Thyrsis sat for a while in silence, looking very grave. "I see," he said.

"You--you are not angry with me?" she asked.

"No, I'm not angry," he replied. "But tell me, what has been going on since?"

"Well," said Corydon, "Mr. Harding has been coming here to see me. He saw I needed help, and he couldn't refuse it. It was--it was his duty to come."

"Yes," said the other. "Go on."

"Well, I think he had an idea that the whole thing was a product of my sickness; and when I was well again, it would all be over."

"And is it, Corydon?"

She sat staring in front of her; her voice sank to a whisper. "No," she said. "It--it isn't."

"And does he know that?" asked Thyrsis.

"He knows everything," she replied. "I don't need to tell him things."

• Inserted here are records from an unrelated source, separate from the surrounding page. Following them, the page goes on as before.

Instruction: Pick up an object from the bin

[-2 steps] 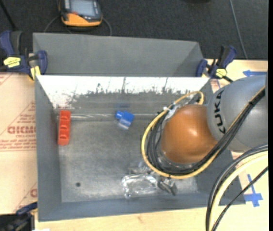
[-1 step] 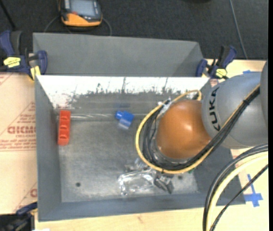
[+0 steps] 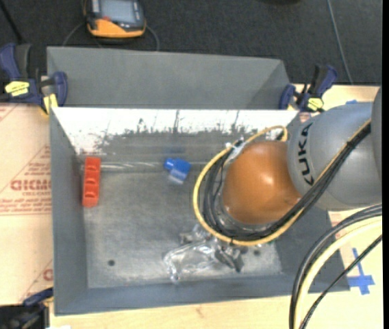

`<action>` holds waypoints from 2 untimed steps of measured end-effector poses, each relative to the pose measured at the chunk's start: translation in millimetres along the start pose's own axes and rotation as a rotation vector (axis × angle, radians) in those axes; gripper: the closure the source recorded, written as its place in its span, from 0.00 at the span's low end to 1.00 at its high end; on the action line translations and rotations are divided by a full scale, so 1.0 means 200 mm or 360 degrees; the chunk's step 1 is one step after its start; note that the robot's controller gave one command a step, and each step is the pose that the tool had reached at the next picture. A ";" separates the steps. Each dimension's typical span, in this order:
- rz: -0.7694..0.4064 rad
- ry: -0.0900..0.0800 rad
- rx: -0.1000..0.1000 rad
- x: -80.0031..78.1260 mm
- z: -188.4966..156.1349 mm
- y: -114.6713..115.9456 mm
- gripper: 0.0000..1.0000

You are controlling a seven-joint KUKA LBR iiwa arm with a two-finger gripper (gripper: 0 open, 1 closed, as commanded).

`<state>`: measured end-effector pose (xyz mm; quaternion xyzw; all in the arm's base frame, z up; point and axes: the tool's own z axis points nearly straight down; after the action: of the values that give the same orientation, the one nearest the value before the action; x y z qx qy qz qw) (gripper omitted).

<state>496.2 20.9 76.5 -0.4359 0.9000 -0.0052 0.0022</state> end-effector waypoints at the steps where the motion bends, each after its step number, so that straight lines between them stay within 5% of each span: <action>1: -0.0108 -0.0014 -0.0001 0.00 -1.30 -0.11 1.00; 2: -0.0023 0.0000 -0.0025 -0.07 -0.33 -0.11 1.00</action>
Offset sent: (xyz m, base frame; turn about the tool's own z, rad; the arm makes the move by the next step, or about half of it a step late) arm 0.0127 -0.0110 0.2562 -0.0718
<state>521.0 19.5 142.3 -0.4424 0.8968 0.0020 -0.0013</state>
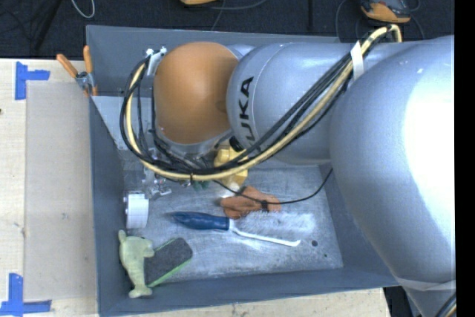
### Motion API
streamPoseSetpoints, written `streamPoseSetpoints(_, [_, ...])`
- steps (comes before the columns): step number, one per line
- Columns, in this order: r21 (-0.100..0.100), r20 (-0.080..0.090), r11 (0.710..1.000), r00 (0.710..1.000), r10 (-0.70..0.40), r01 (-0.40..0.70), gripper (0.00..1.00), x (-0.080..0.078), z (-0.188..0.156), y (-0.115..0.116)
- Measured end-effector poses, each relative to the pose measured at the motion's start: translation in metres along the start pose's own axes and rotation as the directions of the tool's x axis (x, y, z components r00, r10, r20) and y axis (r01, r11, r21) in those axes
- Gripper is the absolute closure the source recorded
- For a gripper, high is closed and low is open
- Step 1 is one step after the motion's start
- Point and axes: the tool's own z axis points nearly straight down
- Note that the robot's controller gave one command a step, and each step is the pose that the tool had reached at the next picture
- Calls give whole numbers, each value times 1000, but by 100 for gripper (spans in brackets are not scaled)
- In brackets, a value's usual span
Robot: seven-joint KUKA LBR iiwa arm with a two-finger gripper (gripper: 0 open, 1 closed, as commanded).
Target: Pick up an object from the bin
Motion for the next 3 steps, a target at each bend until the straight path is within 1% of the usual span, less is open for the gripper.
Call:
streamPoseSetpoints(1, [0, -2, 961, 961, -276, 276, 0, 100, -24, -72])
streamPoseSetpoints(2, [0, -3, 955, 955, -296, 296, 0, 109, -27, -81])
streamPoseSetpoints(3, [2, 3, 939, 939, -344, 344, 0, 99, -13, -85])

"But have you talked about it with him?"

"A little," she said. "That is, you see, I had to explain to him--to apologize for what I had done in the hospital. I wanted him to know that I wouldn't have said anything to him, if I hadn't been so very ill."

"I see," said Thyrsis.

"And I want you to understand," added Corydon, quickly-"you must not blame him. For he's the soul of honor, Thyrsis; and he can't help how he feels about me-any more than I can help it. You must know that, dear!"

"Yes, I know that."

"He's been so good and so n.o.ble about it. He thinks so much of you, Thyrsis--he wouldn't do you wrong, not by a single word. He said that to me---over and over again. He's frightened, you know, that either of us might do wrong. He's so sensitive-I think he takes things more seriously than anybody we've ever known."

"I understand," said Thyrsis; and then, after a pause, he inquired, "But what's to come of it?"

"How do you mean?" she asked.

"What are you going to do?"

"Why, I don't know that there's anything to do, Thyrsis. What would there be?"

"But are you going on being in love with him forever?"

"I--I don't see how I can tell, Thyrsis. Would it do any harm?"

"It might grow on you," he said, with a slight smile. "It sometimes does."

"Mr. Harding said we ought never to speak of it again," said she. "And I guess he's right about that. He said that our lives would always be richer, because we had discovered each other's souls; that it would help us to grow into a n.o.bler life."

"I see," said Thyrsis. "But it's a trifle disconcerting at first. I'll need a little time to get used to it."